WHAT NEEDS TO BE DONE: Go through the entries below and print, exactly, the lines starting at the one with "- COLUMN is" and ending at the one with "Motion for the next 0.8", keeping both ends and no others.

EXCERPTED DATA:
══════════════════════════════

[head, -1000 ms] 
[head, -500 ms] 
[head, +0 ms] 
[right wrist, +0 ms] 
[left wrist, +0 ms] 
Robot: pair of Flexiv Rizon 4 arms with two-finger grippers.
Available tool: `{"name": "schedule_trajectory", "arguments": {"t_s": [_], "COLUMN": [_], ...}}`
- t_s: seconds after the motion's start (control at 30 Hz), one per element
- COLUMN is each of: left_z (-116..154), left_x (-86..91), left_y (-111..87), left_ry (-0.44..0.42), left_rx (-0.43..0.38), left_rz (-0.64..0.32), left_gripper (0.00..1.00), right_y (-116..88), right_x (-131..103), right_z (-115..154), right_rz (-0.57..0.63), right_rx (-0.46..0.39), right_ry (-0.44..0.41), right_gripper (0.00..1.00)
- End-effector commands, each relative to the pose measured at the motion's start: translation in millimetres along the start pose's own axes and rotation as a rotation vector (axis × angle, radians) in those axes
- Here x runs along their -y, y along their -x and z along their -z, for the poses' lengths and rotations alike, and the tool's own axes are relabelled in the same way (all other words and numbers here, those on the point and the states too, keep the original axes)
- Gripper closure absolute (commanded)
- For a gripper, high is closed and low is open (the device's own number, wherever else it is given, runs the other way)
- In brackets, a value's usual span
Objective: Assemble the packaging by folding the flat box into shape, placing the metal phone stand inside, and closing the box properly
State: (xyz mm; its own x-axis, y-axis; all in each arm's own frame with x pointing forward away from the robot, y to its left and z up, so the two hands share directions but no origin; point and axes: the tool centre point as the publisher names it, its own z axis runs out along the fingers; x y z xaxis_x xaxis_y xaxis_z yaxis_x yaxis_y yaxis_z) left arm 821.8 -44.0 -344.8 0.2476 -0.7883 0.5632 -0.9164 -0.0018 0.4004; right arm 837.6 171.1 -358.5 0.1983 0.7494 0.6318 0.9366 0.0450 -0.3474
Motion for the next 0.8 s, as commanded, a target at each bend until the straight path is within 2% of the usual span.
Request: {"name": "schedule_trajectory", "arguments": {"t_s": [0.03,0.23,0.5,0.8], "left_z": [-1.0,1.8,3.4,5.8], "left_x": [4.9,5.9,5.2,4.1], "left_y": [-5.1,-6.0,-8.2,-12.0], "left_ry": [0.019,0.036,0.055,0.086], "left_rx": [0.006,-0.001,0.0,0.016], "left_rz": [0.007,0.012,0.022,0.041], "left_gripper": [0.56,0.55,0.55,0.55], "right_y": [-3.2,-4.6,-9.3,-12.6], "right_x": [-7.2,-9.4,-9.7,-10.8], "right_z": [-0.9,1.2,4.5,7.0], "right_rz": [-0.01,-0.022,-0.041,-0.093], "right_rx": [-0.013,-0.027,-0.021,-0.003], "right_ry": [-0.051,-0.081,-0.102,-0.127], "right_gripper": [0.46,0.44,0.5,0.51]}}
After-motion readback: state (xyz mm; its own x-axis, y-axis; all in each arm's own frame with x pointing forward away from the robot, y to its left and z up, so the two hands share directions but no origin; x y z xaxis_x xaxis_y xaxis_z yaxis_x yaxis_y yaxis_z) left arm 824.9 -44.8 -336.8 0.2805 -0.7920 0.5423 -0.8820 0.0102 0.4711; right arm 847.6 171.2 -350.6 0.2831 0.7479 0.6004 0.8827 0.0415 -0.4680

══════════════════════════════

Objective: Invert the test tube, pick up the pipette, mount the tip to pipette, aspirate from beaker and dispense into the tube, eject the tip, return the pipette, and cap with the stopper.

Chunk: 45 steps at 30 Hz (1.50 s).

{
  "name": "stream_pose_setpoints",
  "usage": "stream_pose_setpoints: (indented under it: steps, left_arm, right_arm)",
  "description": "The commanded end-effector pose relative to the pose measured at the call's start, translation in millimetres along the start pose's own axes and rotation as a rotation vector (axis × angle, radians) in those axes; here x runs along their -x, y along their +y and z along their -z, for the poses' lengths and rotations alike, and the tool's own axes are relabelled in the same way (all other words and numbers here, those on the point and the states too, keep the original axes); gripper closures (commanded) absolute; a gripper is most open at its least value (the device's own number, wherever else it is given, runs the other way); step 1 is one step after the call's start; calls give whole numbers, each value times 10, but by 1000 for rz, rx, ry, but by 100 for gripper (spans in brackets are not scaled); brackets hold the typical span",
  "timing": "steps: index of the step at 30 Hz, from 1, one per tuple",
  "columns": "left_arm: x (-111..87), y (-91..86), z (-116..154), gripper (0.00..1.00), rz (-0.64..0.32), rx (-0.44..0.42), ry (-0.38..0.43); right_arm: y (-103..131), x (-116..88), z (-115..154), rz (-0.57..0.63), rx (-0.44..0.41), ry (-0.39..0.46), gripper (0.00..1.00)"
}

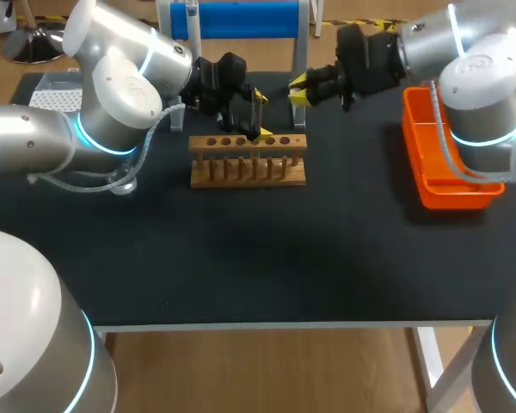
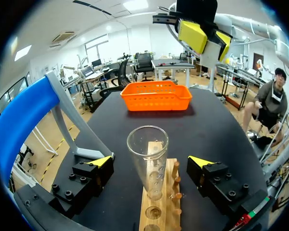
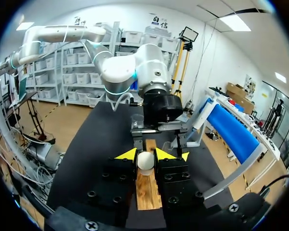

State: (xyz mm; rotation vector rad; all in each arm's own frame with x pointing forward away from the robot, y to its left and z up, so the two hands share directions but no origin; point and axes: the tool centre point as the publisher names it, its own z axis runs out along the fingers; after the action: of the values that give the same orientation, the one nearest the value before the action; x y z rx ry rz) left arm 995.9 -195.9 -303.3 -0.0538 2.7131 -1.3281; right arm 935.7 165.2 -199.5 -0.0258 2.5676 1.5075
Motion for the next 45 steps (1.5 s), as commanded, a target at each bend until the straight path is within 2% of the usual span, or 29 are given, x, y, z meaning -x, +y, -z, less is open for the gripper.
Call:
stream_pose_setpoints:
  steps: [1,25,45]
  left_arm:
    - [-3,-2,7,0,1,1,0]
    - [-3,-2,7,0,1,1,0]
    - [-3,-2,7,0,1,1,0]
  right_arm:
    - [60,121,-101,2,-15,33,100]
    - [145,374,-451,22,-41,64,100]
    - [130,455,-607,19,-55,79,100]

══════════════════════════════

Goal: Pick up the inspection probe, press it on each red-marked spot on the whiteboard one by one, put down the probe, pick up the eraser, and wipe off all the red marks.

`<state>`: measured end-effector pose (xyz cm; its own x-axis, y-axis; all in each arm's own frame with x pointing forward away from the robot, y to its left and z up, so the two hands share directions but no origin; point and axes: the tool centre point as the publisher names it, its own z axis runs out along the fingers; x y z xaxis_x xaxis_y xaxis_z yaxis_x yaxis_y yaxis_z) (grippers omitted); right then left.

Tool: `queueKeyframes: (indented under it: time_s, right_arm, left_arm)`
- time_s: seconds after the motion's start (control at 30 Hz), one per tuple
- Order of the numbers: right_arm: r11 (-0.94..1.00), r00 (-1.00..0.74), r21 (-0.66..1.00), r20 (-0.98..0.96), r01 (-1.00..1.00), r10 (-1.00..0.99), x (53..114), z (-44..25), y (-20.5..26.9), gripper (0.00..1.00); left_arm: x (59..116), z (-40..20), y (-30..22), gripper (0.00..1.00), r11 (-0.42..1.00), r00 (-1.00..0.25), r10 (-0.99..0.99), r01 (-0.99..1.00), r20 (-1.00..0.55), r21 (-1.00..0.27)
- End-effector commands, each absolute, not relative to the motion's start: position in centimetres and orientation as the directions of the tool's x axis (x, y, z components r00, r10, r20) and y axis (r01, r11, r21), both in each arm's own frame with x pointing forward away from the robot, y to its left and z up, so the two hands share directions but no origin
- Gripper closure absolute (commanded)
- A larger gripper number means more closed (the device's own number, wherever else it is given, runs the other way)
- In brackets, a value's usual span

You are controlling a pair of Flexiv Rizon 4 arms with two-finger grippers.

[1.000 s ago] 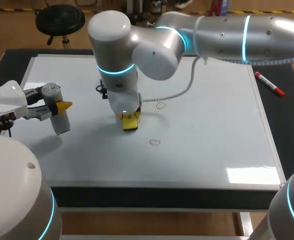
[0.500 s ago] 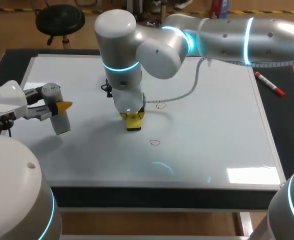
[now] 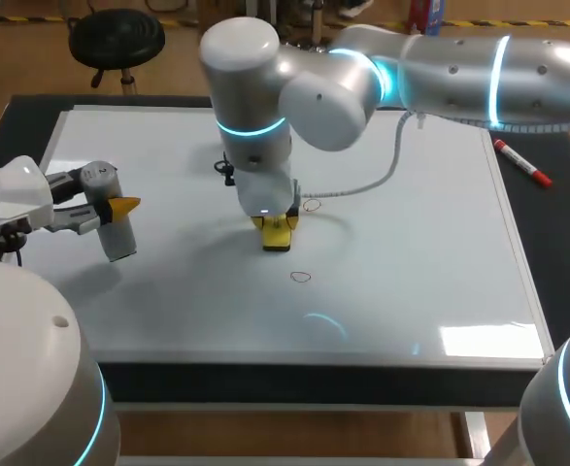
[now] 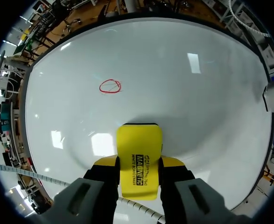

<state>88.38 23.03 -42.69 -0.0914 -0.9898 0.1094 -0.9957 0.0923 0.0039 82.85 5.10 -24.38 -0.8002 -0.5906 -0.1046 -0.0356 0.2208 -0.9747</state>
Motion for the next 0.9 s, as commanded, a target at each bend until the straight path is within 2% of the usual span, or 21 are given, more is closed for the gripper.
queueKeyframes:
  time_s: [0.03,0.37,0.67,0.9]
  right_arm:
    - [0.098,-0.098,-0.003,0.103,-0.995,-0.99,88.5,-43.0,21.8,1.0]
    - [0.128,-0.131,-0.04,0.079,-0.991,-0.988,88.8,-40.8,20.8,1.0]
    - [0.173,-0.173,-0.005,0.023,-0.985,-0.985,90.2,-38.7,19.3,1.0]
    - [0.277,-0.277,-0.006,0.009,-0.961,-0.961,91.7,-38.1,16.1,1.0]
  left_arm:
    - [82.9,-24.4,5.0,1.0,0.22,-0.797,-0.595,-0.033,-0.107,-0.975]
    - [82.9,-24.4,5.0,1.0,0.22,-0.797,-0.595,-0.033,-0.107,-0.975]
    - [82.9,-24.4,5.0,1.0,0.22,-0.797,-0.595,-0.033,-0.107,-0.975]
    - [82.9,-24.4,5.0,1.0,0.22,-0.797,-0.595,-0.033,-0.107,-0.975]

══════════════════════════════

RESPONSE AREA:
- COLUMN is each of: left_z (-116..154), left_x (-86..91), left_y (-111..87), left_ry (-0.44..0.42), left_rx (-0.43..0.38), left_rz (-0.64..0.32), left_gripper (0.00..1.00), right_y (-116..88), right_x (-131..103), right_z (-115..154), right_rz (-0.57..0.63), right_rx (-0.46..0.39), right_ry (-0.44..0.41), right_gripper (0.00..1.00)
- End-effector commands, each relative to the pose measured at the motion's start: translation in millimetres along the start pose's own axes and rotation as a rotation vector (axis × angle, radians) in those axes
- Here x runs along their -y, y along their -x and z along their -z, for the poses' lengths and rotations alike, and the tool's own axes are relabelled in the same way (all other words and numbers here, those on the point and the states too, keep the original axes)
- Gripper closure absolute (commanded)
- For a gripper, high is closed and low is open (the device's own number, wherever else it is given, runs the other way)
- In brackets, a value's usual span
Objective: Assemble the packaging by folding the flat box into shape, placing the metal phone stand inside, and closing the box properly
State: (xyz mm; its own x-axis, y-axis; all in each arm's own frame with x pointing forward away from the robot, y to its left and z up, so the two hands share directions but no origin; point and axes: the tool centre point as the publisher names it, its own z axis runs out along the fingers; x y z xaxis_x xaxis_y xaxis_z yaxis_x yaxis_y yaxis_z) left arm 821.8 -44.0 -344.8 0.2476 -0.7883 0.5632 -0.9164 -0.0018 0.4004; right arm 837.6 171.1 -358.5 0.1983 0.7494 0.6318 0.9366 0.0450 -0.3474
Motion for the next 0.8 s, as commanded, a target at each bend until the straight path is within 2% of the usual span.

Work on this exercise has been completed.